Para Trump ellos son invasores, son los responsables de la desestabilización, del terrorismo, del narcotráfico, de la trata de personas y del espionaje deliberado de sus rivales políticos. Ellos, los desplazados de sus países de origen principalmente por condiciones socioeconómicas, son calificados como enemigos y hasta como animales por el presidente estadounidense.
Tan perverso es ese discurso como lo son los repudiables actos de ICE (Servicio de Control de Inmigración y Aduanas de los Estados Unidos). Las redadas en escuelas, hospitales e iglesias, los asesinatos en operativos, la represión injustificada, las operaciones militarizadas violentas, las condiciones inhumanas y maltratos en los centros de detención, las deportaciones a terceros países, etc., son aberraciones miserables que no tienen justificación alguna.
Trump y ICE atropellan los derechos humanos de quien se ponga por delante, criminalizan a los migrantes desde un desprecio racializado que juzga acentos, apariencias físicas y códigos postales como evidencia de delito. Estas prácticas son semejantes a las ordenadas por Hitler y ejecutadas por los nazis contra los judíos y los comunistas.

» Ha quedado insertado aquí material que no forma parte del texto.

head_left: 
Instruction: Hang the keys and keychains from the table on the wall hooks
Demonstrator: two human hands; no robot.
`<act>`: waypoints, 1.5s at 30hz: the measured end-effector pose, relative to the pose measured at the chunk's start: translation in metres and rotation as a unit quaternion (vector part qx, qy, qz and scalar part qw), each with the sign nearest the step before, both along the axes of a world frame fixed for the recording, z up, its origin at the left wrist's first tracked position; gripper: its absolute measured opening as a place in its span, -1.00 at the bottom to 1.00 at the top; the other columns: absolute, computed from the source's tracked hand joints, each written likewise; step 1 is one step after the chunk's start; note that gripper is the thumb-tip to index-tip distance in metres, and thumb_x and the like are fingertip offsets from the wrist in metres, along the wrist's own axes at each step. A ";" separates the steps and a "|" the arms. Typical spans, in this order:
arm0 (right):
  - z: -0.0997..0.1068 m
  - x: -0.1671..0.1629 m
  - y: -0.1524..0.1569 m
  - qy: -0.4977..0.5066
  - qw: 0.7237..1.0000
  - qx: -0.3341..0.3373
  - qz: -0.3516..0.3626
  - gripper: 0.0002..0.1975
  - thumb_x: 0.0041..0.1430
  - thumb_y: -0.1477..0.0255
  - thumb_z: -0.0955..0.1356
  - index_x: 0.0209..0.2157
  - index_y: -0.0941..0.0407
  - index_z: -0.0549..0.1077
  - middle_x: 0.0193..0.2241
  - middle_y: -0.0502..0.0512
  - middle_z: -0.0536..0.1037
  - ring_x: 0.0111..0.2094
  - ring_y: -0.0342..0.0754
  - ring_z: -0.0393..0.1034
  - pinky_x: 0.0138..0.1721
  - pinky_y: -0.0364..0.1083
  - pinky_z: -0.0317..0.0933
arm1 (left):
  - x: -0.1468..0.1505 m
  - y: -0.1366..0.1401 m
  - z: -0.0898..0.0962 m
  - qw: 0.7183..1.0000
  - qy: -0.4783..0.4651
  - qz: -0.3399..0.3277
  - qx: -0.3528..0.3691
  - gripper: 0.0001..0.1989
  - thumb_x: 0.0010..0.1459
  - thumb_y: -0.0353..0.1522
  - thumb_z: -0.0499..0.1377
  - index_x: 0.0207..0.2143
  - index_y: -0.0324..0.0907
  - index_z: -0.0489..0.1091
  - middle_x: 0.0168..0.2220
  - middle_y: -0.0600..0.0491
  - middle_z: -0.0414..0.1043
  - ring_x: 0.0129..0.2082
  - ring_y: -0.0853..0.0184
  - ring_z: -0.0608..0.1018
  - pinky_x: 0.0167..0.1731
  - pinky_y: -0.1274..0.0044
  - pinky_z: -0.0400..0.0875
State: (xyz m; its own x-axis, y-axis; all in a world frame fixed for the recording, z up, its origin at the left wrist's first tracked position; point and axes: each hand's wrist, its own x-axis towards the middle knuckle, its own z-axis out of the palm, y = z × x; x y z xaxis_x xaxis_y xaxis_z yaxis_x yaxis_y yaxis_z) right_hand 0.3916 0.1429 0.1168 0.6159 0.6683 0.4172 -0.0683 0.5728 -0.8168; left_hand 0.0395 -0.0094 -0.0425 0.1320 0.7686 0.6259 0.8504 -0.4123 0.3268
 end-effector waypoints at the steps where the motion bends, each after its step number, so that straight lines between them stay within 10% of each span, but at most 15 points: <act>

Los recientes asesinatos de Renee Good y Alex Pretti, la detención arbitraria del niño ecuatoriano Liam Conejo y su padre, desataron movilizaciones multitudinarias en los propios Estados Unidos de Norteamérica y la condena de casi toda la comunidad internacional, salvo de los aduladores de Trump. Uno de ellos es Daniel Noboa, lejos de solidarizarse con los compatriotas apresados, de exigir disculpas diplomáticas y reparaciones inmediatas, actúa con silencio cómplice que lo pone del lado del agresor.
La huella de la administración Trump es la sumatoria de la profundización de las políticas xenófobas, racistas y anti migratorias; junto a la amenaza e invasión de países y pueblos dependientes, la exacerbación de las disputas entre las superpotencias y el impulso de la ideología fascista. ¿Eso también defiende Noboa?
Trump actúa como un rey de un reino en decadencia, Noboa como un súbdito incondicional. El imperialismo no es la solución, tampoco el arlequín que aplaude y baila sin gracia. El país y el planeta merecen un presente y futuro mejor.